Monday, May 5, 2008

Final Answer...








My ER beds have been filled the last several weeks with lost and desperate souls. We have never seen so many genuine attempts at suicide, that if not been found by someone would have been successful.

Working in the ER we get alot of pseudo suicide attempts. In actuality they are attention getting stunts, Lonely Laura takes a bottle of pills and then immediately calls 911, resulting in getting her stomach pumped and a consult with our emergency social worker(ESW), or Dumped Dan who cuts his wrist then calls his EX to tell her what "she " has caused him to do, resulting in police bringing him in, after tazing him, for sutures and a consult with a ESW. Each case causing family and friends to rush to the ER and giving the patient what they wanted=Attention.

These patients are very frustrating to deal with. They typically are very emotional, dramatic and manipulative. They treat their loved ones horribly and hold them fully responsible for their own self harm. They put their families thru these emotional rollercoasters time and time again.

They bring out the worst in us nurses.. resulting in us wanting to tell them how to do it right next time. But sometimes they figure it out on their own.....

This last week we had a 30yo paraplegic hang himself with the machine used to lift him out of bed leaving his wife and children behind; an elderly man who placed a hose from his car exhaust to his passenger window after losing his wife, a loaded gun was found at his side; a 50yo man who took a massive OD of pills and alcohol because he faced foreclosure on his house due to an injury keeping him from working; a mid 40's male who ran into traffic on the freeway after fighting with his wife; a 30s male hung himself when faced with an extended prison sentence; a 50 yo woman distraught over a relationship ending slit her wrist in front of her daughter, a 14 yo girl in teenage turmoil took everything in her parents medication cabinet, and finally a 12yo boy with a long history of mental/emotional problems in his short years, mixed alcohol and his psych meds. (These were just my night shifts, there were several more on the other shifts.)

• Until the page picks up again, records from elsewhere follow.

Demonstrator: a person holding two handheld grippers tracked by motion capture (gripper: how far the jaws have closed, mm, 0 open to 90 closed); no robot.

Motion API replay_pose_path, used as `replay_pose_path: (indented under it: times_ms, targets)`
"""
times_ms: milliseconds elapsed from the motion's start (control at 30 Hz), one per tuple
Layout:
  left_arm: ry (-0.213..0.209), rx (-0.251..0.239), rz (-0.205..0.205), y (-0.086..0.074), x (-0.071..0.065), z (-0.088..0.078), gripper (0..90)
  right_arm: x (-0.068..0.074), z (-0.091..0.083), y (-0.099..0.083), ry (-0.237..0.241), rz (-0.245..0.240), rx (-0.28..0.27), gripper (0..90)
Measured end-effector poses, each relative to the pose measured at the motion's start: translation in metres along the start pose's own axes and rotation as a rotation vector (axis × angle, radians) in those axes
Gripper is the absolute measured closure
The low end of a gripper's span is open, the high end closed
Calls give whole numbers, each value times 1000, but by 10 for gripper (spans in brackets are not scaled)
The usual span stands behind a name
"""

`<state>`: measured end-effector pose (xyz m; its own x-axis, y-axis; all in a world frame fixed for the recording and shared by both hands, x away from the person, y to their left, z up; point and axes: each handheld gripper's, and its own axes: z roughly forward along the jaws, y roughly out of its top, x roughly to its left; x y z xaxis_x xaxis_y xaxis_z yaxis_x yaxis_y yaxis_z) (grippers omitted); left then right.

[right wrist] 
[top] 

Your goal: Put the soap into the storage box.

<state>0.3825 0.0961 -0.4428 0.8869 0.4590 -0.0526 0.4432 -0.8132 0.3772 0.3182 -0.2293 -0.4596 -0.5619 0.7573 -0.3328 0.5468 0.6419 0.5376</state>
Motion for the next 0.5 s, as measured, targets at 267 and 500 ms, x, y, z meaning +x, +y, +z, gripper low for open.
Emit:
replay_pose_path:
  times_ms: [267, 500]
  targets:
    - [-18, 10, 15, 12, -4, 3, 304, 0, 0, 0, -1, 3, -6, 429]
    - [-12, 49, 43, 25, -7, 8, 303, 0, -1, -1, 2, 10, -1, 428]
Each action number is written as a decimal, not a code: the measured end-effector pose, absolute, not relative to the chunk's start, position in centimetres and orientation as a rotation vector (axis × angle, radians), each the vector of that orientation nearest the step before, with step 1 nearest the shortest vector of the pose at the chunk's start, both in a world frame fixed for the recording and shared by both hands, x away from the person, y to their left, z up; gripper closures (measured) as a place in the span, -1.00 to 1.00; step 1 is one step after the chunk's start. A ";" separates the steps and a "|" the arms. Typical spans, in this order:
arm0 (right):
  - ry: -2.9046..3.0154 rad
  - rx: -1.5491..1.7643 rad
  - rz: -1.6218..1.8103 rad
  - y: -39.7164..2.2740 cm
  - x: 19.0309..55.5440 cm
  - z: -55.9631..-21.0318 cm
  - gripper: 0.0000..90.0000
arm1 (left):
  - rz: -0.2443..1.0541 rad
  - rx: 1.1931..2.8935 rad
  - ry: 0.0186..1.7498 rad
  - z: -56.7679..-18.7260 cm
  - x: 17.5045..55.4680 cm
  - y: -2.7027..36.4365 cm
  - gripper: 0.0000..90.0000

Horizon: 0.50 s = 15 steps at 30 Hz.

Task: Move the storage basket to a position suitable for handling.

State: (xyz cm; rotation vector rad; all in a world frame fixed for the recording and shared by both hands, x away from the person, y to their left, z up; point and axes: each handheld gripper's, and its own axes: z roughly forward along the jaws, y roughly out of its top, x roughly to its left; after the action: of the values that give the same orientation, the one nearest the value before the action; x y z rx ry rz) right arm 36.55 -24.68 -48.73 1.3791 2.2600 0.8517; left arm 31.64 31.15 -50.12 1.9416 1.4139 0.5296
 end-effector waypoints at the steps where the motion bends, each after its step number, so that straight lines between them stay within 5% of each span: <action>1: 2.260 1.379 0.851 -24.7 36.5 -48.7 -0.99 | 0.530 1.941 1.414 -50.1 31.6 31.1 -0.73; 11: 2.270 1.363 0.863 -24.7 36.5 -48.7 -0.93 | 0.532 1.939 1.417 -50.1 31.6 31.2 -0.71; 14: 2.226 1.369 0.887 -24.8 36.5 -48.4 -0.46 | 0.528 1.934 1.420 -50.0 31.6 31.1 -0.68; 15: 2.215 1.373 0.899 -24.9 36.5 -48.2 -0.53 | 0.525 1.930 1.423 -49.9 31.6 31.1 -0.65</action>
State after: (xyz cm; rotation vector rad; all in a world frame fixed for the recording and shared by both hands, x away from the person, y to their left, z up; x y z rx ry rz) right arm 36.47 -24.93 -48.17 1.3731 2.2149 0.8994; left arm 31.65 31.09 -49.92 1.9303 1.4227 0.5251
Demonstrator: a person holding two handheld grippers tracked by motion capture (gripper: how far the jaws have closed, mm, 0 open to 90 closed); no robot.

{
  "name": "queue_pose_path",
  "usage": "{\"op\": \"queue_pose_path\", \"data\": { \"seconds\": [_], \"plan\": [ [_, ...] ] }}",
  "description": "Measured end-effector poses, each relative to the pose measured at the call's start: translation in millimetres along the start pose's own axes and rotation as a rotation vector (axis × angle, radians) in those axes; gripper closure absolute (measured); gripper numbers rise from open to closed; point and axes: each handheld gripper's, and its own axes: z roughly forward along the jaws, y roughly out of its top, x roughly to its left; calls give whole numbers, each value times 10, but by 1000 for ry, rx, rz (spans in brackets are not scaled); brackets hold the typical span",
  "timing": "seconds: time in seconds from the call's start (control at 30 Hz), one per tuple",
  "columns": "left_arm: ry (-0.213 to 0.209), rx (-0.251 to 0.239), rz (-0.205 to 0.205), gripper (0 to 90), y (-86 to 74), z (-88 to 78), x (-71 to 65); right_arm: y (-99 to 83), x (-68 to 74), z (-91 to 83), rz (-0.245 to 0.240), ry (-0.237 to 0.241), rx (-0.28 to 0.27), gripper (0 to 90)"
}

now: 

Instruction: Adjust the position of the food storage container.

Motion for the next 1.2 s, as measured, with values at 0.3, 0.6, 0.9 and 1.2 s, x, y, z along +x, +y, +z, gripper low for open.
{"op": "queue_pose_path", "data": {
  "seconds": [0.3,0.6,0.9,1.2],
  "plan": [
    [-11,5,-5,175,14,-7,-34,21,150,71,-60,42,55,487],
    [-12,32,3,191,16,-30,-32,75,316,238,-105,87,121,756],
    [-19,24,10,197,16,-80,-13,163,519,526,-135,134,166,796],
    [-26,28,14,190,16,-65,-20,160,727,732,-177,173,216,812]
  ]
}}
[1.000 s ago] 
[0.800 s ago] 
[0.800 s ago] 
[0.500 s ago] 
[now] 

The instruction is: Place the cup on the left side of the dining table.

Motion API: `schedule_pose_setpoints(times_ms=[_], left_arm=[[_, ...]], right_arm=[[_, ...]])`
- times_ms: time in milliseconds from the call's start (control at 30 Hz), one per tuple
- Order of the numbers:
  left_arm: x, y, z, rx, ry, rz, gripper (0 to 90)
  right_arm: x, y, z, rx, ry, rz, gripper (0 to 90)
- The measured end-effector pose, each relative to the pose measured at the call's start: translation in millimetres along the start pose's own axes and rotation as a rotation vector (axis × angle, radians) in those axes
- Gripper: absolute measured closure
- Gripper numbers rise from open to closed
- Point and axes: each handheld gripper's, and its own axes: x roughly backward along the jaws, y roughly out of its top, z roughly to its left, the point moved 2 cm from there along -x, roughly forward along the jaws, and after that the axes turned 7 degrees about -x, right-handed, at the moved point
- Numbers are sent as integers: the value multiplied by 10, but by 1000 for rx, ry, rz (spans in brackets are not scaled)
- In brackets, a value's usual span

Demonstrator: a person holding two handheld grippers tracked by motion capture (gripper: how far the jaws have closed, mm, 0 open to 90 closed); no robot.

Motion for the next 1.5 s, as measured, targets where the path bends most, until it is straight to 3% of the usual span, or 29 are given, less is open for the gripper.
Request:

These cases take a toll on ER staff for different reasons.. When they come in it is a fight to save a life they no longer wish to live. When the patient is "successful" the families are hit with the shock of it, then grief, anger, confusion, and guilt... I watch them go thru it before my eyes and I struggle to find the right words to console them.. Families flood us with Whys? and How could they?... The answers elude us.. Forever locked in their loved one.

I will never understand the dark place these patients find themselves, where there is no other solution or person to turn to.. But I hope I am able to prick a hole in that darkness by showing them I cared enough to fight the fight to make them "Failures".